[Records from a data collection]

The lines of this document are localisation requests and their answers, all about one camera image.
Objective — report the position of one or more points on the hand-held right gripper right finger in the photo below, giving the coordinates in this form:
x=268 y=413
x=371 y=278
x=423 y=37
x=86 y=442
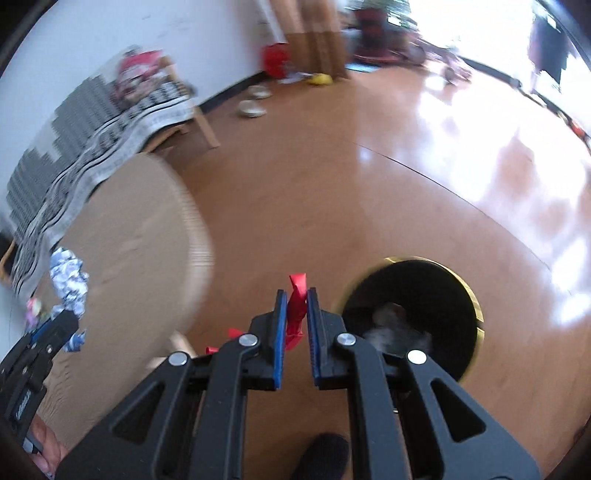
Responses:
x=315 y=341

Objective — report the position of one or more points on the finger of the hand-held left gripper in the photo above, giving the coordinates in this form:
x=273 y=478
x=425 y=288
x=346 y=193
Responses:
x=41 y=330
x=62 y=330

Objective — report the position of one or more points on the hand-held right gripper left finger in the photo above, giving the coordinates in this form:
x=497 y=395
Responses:
x=279 y=341

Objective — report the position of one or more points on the red carton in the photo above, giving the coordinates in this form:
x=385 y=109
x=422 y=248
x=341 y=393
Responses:
x=297 y=314

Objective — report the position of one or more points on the blue white wrapper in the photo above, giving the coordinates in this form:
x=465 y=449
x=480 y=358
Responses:
x=69 y=277

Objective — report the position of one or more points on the black bin with gold rim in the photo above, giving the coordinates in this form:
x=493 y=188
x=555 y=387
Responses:
x=438 y=295

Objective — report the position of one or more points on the person's left hand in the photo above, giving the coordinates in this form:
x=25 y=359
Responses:
x=48 y=445

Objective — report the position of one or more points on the dark fuzzy object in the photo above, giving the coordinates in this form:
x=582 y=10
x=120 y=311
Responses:
x=323 y=457

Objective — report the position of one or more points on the black white striped blanket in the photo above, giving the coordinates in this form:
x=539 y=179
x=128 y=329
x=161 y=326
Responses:
x=92 y=152

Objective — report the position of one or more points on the wooden sofa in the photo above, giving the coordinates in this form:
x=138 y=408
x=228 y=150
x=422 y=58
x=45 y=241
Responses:
x=205 y=124

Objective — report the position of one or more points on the yellow floor item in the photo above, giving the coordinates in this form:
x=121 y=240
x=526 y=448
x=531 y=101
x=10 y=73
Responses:
x=321 y=80

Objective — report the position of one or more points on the pink cartoon cushion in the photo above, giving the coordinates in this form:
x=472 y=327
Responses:
x=136 y=74

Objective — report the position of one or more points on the red bag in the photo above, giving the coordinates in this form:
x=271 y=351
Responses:
x=275 y=60

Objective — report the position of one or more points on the brown curtain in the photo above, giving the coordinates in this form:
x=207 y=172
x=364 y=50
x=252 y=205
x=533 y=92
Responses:
x=314 y=32

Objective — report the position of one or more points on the potted plant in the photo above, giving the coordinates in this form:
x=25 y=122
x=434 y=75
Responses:
x=383 y=27

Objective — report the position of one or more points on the dark hanging cloth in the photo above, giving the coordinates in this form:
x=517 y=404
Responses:
x=549 y=46

## Problem
Copy out every line in the records where the word "white" is found.

## Final answer
Objective — report the position of one or more points on the blue white wrapper in the photo above, giving the coordinates in this form:
Objective — report the position of one or more points on the black white striped blanket in the photo above, giving the coordinates in this form:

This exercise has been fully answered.